With the responsibility of the state to protect health, the most pressing question then becomes who or what controls our definition of health, particularly for the public? Philosophical and theological concepts of wholeness and what it means to be well (or flourish societally or individually) have a rich history within their respective traditions. These traditions typically have an understanding of wellness that is derived from an idealized understanding of what it means to be human in the world. Science, however, has no such starting point for what it means to be well. It does not operate within the world of the way things were meant to be or should be, as if there was some end to which the world was made or is destined. Science functions as a measuring tool of the way things are. It is pragmatic.
For example, a scientific study may tell us that Drug A is more likely to work than Drug B, but it does not give us the values to decide whether the benefits, risks, and cost of Drug A make it better than Drug B. In the absence of a philosophical or theological framework to inform these value decisions, studies to help inform public health on a given issue easily devolve into decision-making based on the greatest good for the greatest number, using narrow conceptions of mortality and morbidity that, by the nature of scientific study, are often dissected from any holistic understanding of what it means to be human in the world. Alternatively, capitalism becomes the criterion for decisions, using pragmatic measures such as quality-adjusted life years and disability-adjusted life years and their relationship to the dollar.
Again, there is irony here. Health is ubiquitous. We talk about it all the time. We have spread its ashes everywhere, but we do not know its person. Our understanding of health is piecemeal. Science has given us a reductive knowledge of the individual building blocks of health. But how do they fit together? Or better yet, how ought they to fit together? This is a question that Science cannot answer.

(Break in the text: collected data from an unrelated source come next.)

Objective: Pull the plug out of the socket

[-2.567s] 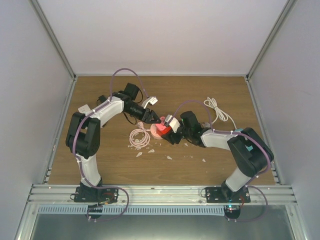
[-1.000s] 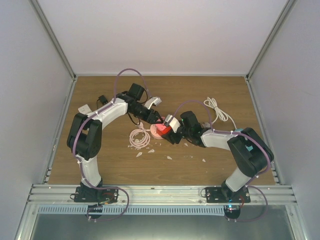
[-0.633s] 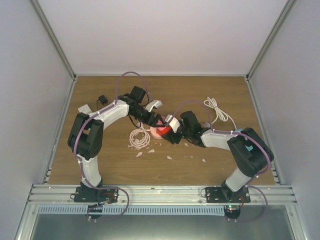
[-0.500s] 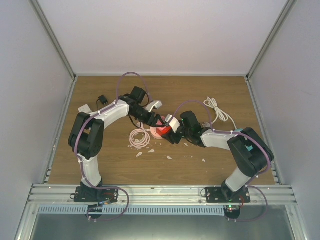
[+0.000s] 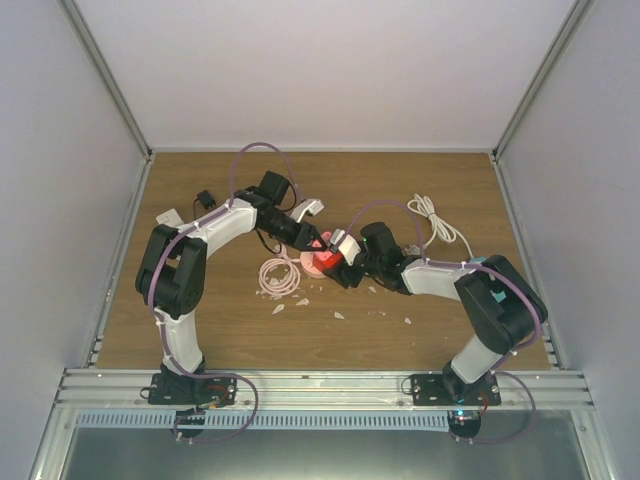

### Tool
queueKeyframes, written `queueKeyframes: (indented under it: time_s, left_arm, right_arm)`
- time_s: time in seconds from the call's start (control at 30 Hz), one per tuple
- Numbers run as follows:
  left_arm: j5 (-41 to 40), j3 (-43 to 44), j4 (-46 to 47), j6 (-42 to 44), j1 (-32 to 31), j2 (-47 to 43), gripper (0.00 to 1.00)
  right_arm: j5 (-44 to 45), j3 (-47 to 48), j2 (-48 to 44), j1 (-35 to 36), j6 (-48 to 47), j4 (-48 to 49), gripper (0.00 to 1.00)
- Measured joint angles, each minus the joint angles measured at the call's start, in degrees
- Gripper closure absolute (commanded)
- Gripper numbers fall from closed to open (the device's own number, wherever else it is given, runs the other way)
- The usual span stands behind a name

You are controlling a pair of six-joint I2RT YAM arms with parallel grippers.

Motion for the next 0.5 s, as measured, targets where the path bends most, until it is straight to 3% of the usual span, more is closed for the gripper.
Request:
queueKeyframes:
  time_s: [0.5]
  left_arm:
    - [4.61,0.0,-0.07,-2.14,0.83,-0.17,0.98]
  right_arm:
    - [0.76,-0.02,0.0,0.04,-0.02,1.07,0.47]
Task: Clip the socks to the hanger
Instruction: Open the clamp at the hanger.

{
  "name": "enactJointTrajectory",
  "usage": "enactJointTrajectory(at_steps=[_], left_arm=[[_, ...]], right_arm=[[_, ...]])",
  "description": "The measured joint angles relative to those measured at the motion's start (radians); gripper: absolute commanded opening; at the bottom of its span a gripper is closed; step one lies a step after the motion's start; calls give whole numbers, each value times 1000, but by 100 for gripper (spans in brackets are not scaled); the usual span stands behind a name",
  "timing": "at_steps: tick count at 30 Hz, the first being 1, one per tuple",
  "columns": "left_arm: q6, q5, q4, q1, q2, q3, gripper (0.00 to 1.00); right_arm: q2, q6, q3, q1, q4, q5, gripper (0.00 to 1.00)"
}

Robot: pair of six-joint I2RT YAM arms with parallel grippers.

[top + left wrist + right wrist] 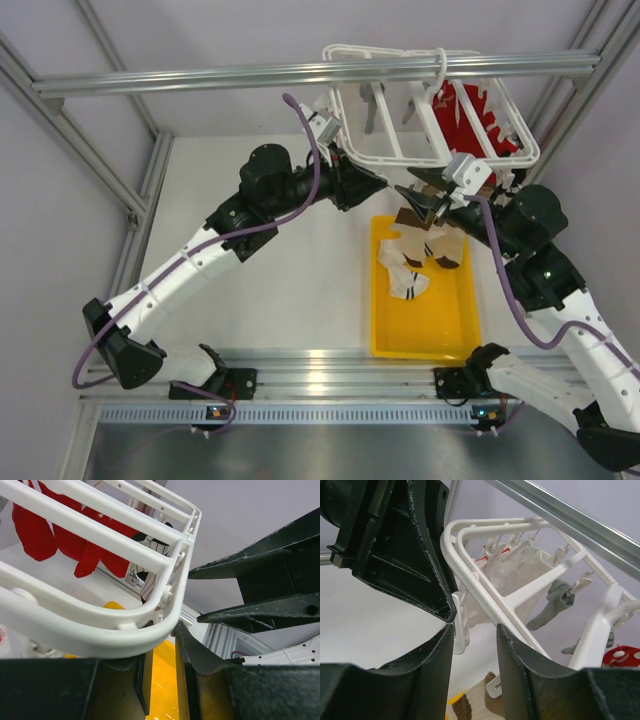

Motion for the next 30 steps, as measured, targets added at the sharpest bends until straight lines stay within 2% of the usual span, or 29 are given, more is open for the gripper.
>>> enactJointTrajectory(at_steps=[10, 17, 22, 25, 30], left_arm=[[0, 9, -33, -3, 0, 24, 0], [-13, 12, -38, -5, 0, 24, 0], [-23, 12, -39, -9, 0, 26, 0], [-26, 13, -39, -13, 4, 33, 0], [-34, 8, -37, -17, 13, 40, 0]], right_arm=[[32, -16, 0, 0, -8, -73, 37], [26, -42, -2, 2, -18, -73, 45], [50, -77, -2, 14, -28, -44, 45], [68, -93, -2, 26, -32, -27, 39], [78, -105, -2, 39, -34, -10, 22]])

However, since we have no shared theological or philosophical source for understanding what it means to be whole and well, it seems that the state and its experts are becoming the default means for attempting to put the pieces together. Public health arguments appear increasingly used as a justification for political measures, whether environmental, social, or financial, which demonstrates the usefulness of this approach to the exercise of state power (as well as federal power, through different, and perhaps more limited, means than the police power). This is not to minimize the process of peer review or the importance of the practice of public health. Rather, it is to highlight the pressing need for how we think about what it means to be well due to the ubiquity of health in our language and the implications of wellness for the public and the power of the state.
Public health has increased in popularity because to define public health and to practice public health is to wield significant power through the state. It becomes a means for promoting wellness in service of the state that is pragmatically derived through Science from the way things are rather than any shared philosophically or theologically guided concept of the public good. But if public health is to truly serve the public rather than the politician or a cause, then we must consider anew what it means to be well in the world, both as individuals and as societies.
Daniel Hindman is a physician and practitioner of public health in Baltimore.